Based on those findings, some studies have suggested that moderate beer
drinking may help fight osteoporosis, but researchers say the silicon content
of beer has never been thoroughly evaluated until now. The results show that
beer indeed is a significant source of bone-building silicon in OSA form.

The study analyzed 100 commercially available beers for their silicon
content and found the average silicon content ranged from 6.4 to 56.5
milligrams per liter (mg/L).

There is no recommended daily intake for silicon. But researchers say based
on the average daily intake of 20-50 milligrams, 2 liters of beer, on average,
would be required to satisfy that requirement. In some cases, 1 liter of beer
may be enough.

Bone-Building Beer?

Beers containing high levels of malted barley and hops are richest in
silicon, researcher Charles Bamforth, PhD, DSc, of the department of food
science and technology at the University of California, Davis, says in a news
release. “Wheat contains less silicon than barley because it is the husk
of the barley that is rich in this element. While most of the silicon remains
in the husk during brewing, significant quantities of silicon nonetheless are
extracted into wort and much of this survives into beer.”

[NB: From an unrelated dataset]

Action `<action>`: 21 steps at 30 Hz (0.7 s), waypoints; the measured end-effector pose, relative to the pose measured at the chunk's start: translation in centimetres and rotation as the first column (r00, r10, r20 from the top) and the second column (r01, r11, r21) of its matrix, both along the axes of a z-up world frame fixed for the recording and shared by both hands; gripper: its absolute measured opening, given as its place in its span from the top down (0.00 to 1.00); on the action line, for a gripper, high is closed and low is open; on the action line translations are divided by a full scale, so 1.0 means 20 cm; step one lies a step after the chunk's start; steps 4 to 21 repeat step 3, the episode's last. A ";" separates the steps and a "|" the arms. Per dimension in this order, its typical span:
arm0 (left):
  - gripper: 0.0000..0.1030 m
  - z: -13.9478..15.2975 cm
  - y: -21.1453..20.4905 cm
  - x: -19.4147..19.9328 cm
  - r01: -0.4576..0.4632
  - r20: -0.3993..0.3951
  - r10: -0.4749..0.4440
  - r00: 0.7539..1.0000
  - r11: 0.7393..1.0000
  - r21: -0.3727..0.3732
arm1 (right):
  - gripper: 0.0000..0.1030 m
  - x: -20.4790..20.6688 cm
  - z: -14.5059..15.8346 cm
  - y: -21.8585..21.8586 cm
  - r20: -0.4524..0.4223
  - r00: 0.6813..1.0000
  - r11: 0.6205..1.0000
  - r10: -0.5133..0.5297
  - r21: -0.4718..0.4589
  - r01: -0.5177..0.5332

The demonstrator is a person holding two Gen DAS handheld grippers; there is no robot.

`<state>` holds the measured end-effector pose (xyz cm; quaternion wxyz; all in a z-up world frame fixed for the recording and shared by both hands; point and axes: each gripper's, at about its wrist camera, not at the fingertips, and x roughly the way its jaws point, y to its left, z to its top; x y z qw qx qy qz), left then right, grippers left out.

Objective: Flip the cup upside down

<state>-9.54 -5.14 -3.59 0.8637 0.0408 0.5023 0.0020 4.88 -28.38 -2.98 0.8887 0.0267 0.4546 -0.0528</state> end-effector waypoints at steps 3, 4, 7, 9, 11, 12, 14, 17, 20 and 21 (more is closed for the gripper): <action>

The results showed the India Pale Ale category of beers tends to have more
silicon because they are traditionally a stronger and “hoppier” beer containing
more silicon-rich malt and hops.

“By contrast, wheat-based beers contain less silicon, which seems to be
related to the lower levels of silicon in wheat malt,” write the researchers in
the Journal of the Science of Food and Agriculture. “Additionally, wheat
beers are produced with much less hops than many other beer styles.”

Light lager-style beers were also lower in silicon, likely because of their
use of corn during the brewing process, note the researchers.

In comparison, other sources of silicon in the diet include granola cereal,
high-fiber wheat bran cereal, oatmeal, and dried dates.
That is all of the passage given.